Değişim...



Dün TSK’nın internet sitesinde böyle bir açıklama okuduk.

Açıklamada, yapıcı eleştiri sınırlarını aşan iddia ve yorumların sıklaştığı anlatılıyor.

Basın ve ifade özgürlüğünü istismar eden kişilerin tahrik amacı güttükleri ancak bunların işe yaramayacağı anlatılıyor.

“TSK mensuplarının hiçbir tahrike kapılmadan parlamenter demokratik sisteme sıkı sıkıya bağlı” kalacağı belirtiliyor.

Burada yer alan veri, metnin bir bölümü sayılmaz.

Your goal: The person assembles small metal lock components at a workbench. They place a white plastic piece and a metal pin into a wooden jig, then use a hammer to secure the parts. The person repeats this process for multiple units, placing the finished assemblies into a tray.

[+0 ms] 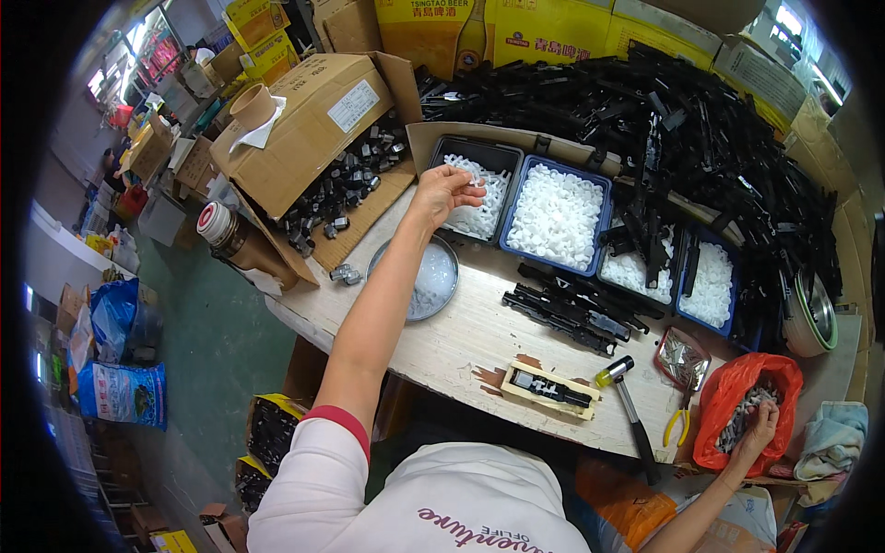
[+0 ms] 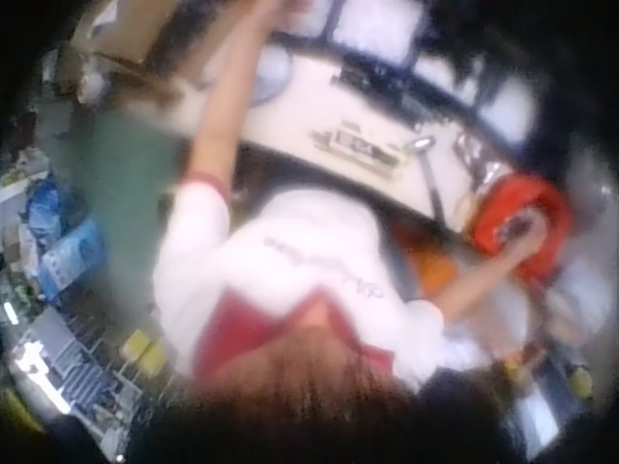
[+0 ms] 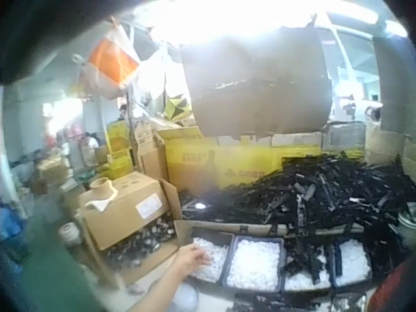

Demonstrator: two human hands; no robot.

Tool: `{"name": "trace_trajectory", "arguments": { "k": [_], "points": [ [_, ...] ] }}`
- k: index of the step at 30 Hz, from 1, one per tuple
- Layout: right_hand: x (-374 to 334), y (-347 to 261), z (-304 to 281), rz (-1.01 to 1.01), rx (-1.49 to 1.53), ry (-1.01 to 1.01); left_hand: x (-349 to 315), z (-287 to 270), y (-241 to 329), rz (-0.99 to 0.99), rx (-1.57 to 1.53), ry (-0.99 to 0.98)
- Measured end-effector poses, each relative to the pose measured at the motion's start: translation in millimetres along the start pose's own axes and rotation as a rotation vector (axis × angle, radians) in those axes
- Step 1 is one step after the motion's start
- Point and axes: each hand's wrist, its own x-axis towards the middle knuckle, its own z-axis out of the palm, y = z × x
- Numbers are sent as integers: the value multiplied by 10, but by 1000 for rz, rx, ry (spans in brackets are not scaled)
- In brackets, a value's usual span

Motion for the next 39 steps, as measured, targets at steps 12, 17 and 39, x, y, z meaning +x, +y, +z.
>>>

TSK’nın parlamenter demokratik sisteme bağlılığının “çelikleşmiş bir birlik ve bütünlük içinde” olacağı da özellikle vurgulanıyor.

Tarifler, Cumhuriyet yazarı Bekir Coşkun ile İstanbul Barosu Başkanı Ümit Kocasakal’ın muhatap alındığını düşündürüyor.

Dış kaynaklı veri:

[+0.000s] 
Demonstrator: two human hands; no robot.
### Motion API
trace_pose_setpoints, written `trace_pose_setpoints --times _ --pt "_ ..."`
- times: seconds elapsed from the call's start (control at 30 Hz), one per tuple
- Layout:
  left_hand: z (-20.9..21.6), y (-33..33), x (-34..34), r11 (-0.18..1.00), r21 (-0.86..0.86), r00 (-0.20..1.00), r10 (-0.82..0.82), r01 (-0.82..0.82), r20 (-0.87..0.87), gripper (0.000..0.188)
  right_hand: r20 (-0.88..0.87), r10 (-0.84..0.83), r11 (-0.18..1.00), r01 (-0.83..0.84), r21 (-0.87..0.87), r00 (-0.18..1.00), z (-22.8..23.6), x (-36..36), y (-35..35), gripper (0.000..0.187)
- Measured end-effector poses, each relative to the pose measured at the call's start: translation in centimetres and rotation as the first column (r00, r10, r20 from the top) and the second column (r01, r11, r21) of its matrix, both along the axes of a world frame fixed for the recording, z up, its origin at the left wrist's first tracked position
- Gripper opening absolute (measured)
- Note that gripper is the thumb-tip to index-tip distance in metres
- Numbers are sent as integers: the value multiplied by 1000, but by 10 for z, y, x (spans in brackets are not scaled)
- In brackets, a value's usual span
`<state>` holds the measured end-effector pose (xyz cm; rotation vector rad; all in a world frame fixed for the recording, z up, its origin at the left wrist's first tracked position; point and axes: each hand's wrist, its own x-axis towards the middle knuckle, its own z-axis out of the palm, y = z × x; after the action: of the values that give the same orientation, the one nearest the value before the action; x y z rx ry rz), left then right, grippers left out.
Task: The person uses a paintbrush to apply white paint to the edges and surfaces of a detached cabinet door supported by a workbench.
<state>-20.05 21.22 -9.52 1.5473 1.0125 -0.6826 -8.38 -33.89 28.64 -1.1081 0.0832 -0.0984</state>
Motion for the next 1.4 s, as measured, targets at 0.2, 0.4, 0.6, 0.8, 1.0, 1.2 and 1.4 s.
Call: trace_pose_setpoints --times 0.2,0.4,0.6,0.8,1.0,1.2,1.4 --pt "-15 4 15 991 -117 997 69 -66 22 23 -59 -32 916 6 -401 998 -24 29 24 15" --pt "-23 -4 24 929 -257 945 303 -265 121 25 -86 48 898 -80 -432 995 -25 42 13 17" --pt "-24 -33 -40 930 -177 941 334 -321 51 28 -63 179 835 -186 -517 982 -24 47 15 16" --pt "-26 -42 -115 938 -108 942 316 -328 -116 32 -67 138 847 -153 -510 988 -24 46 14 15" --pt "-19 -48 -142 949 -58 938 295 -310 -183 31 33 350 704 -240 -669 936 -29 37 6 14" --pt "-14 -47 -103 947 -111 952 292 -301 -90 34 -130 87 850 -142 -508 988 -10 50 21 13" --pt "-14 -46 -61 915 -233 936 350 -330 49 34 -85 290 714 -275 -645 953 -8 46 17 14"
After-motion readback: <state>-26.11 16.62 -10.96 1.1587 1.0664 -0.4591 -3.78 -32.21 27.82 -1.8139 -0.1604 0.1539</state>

Bekir Coşkun’un Paşa adı verilmiş bir köpek üstüne kurduğu eleştiri beni de rahatsız etmiş, kurguyu yeteneklerini takdir ettiğim eski dostuma yakıştırmamıştım.

Meramını rahat ve açık anlatma gücüne sahip bir kalemin, TSK komuta kademesini hangi tavrı nedeniyle eleştirdiğini ve onlardan ne beklediğini, ne istediğini kolayca öğrenmek okurlarının hakkıdır.

Askerin alınganlığı haksız değildir.

Baro Başkanı Kocasakal’a gelince.. Bir konuşmasında şöyle seslenmiş:

“Biz zannettik ki ordumuz var; o güçlü ordu bizi korur. Artık TSK vesaire yerine Türk silâhsız kuvvetleri var. Siz Türk silâhsız kuvvetlerisiniz. Bu yüzden durmadan çalışacağız...”

Askerlerin hassasiyeti “Biz zannettik ki ordumuz var” sözlerine yönelik olmalıdır.

Çünkü son olaylar ve eşlik ettiği değişim TSK’nın iç siyasi gelişmeler karşısındaki tavrını tarifini değiştirmiştir. Askeri vesayet anlamı doğuracak müdahaleler dönemi kapanmıştır.

İyi ki de kapanmıştır.

O nedenle Baro Başkanı Kocasakal’ın “silâhsız kuvvetler”le ilgili ifadelerinin yanlış olmadığını düşünüyorum.

Burada demokratik rejimi savunmakta silâhsız kuvvetlere nöbeti devralması çağrısı yapmıştır ve dediği doğrudur.

Askeri müdahaleler sivil toplumu, aydınları tembel, gamsız, kaygısız ve sorumsuz yaptı.

Sınırları asker koruyacak, demokrasiyi siviller koruyacak.

Bu değişimi desteklemek lâzım.

Yeter ki rövanşist günahlar değişimin bahanesi olarak kullanılmasın, hak, hukuk, adalet katledilmesin!

Başbakan aldı sopayı...

Kredi derecelendirme kuruluşu S&P Başbakan Erdoğan’ı kızdırdı.

Kuruluşun Türkiye’nin görünümünü pozitiften durağana çekmesini haksızlık, saçmalık ve ideolojik yaklaşım olarak niteledi.

Türkiye kriz dönemini, olumsuz dış etkilere rağmen büyüyerek geçirmenin ayrıcalığını yaşadı.

Bu iyi ama bir yandan da bazı sıkıntılar örneğin cari açık ve inatlaşan enflasyon yakamızı bırakmadı.

Başbakan’ın kılıcı çekip bir derecelendirme kurumunu ideolojik davranmakla suçlaması “seni tanımıyorum” demesi, geri tepen bir silâhın zararını doğurabilir.

S&P’nin muhatabı Başbakan Erdoğan olmamalıydı. Yanlış yaptı.

Bu kuruluş Türkiye’nin notunu yükseltirken iyiydi de şimdi indirdi diye “komünist” mi oldu?